Joshua L. Demalade v. State

CourtCourt of Appeals of Texas
DecidedApril 26, 2012
Docket02-11-00160-CR
StatusPublished

This text of Joshua L. Demalade v. State (Joshua L. Demalade v. State) is published on Counsel Stack Legal Research, covering Court of Appeals of Texas primary law. Counsel Stack provides free access to over 12 million legal documents including statutes, case law, regulations, and constitutions.

Bluebook
Joshua L. Demalade v. State, (Tex. Ct. App. 2012).

Opinion

02-11-159&160-CR

COURT OF APPEALS

SECOND DISTRICT OF TEXAS

FORT WORTH

                                              NO. 02-11-00159-CR

                                              NO. 02-11-00160-CR

Joshua L. Demalade

APPELLANT

V.

The State of Texas

STATE

----------

FROM THE 432nd District Court OF Tarrant COUNTY

MEMORANDUM OPINION[1]

          A jury convicted Appellant Joshua L. Demalade of theft of a firearm and unlawful possession of a firearm.  The trial court sentenced Appellant to fifteen years’ incarceration for the theft and fifty years’ incarceration for the unlawful possession, to run concurrently.  In two points, Appellant contends that the trial court erred by denying his motion to suppress.  We affirm.

Background Facts

          Daniel Allison parked his truck at a sports bar on Camp Bowie Boulevard on the night of August 27, 2010.  He went inside the bar to visit his girlfriend who worked there as a bartender.  The couple left sometime after in a different car.  Allison returned the next morning around 8 a.m. to find that someone had broken into his truck, taking a GPS unit, a stereo, night-vision goggles, and a pistol.

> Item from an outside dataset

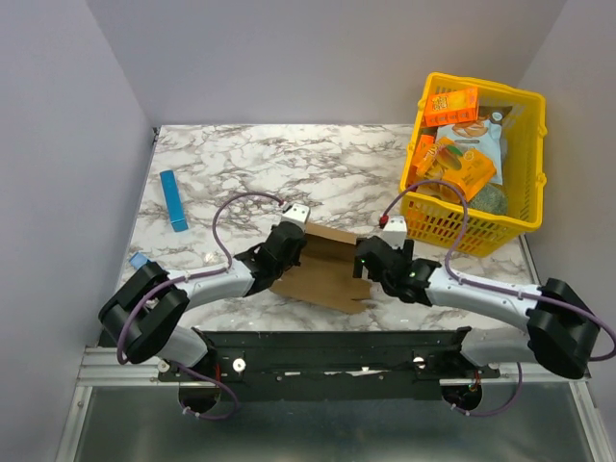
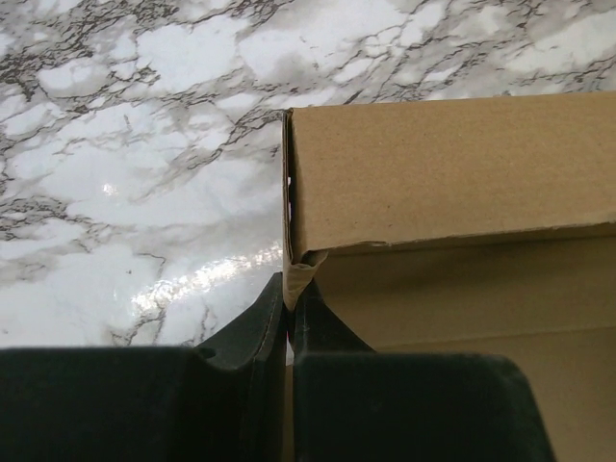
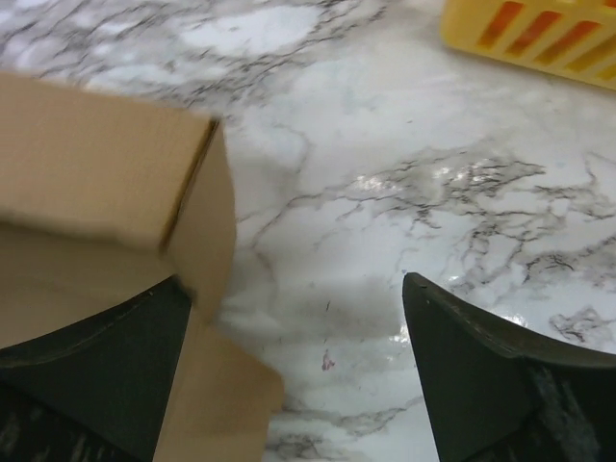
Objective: Fold the paper box
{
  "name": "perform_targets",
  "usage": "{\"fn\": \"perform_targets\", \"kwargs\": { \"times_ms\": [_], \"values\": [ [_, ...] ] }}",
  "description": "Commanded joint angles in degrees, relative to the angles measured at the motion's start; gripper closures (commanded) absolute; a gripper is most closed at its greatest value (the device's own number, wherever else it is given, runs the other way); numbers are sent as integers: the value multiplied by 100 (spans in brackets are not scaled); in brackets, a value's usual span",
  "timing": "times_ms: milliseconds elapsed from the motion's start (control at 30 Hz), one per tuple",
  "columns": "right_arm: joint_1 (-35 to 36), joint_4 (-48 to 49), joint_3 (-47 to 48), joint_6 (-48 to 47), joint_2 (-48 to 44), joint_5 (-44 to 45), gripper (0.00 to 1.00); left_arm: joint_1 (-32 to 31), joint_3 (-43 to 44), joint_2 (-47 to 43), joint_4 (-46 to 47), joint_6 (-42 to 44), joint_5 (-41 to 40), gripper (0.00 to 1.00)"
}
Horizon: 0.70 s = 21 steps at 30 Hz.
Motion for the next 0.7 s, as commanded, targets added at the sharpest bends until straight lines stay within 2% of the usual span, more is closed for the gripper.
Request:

          Allison filed a report with the police and notified his insurance company.  He then recalled that the bar had surveillance cameras in the parking lot.  He and his girlfriend returned to the bar and found the video showing a gray two-door car pull up to Allison’s truck and a white male exiting the car, breaking the truck’s window, and taking Allison’s property.  He and his girlfriend then drove to different pawn shops to see if they could find the stolen items.  As they were driving down Camp Bowie, just a few blocks from the sports bar, they spotted the car from the video.  Allison was able to recognize it because it “had one silver wheel and [a] big chrome exhaust muffler.”

          Allison followed the car as it pulled into the parking lot of a pawn shop.  He saw a white male get out of the passenger seat and carry Allison’s stereo and GPS unit into the store.  A woman got out of the back seat and went inside the shop with the man.  Another woman, the driver, waited in the car.  Allison called the police and waited in his car.  When the police arrived, Allison followed them inside and saw the man (later identified as Appellant) standing at the counter with the woman.  The items were on the counter in front of them.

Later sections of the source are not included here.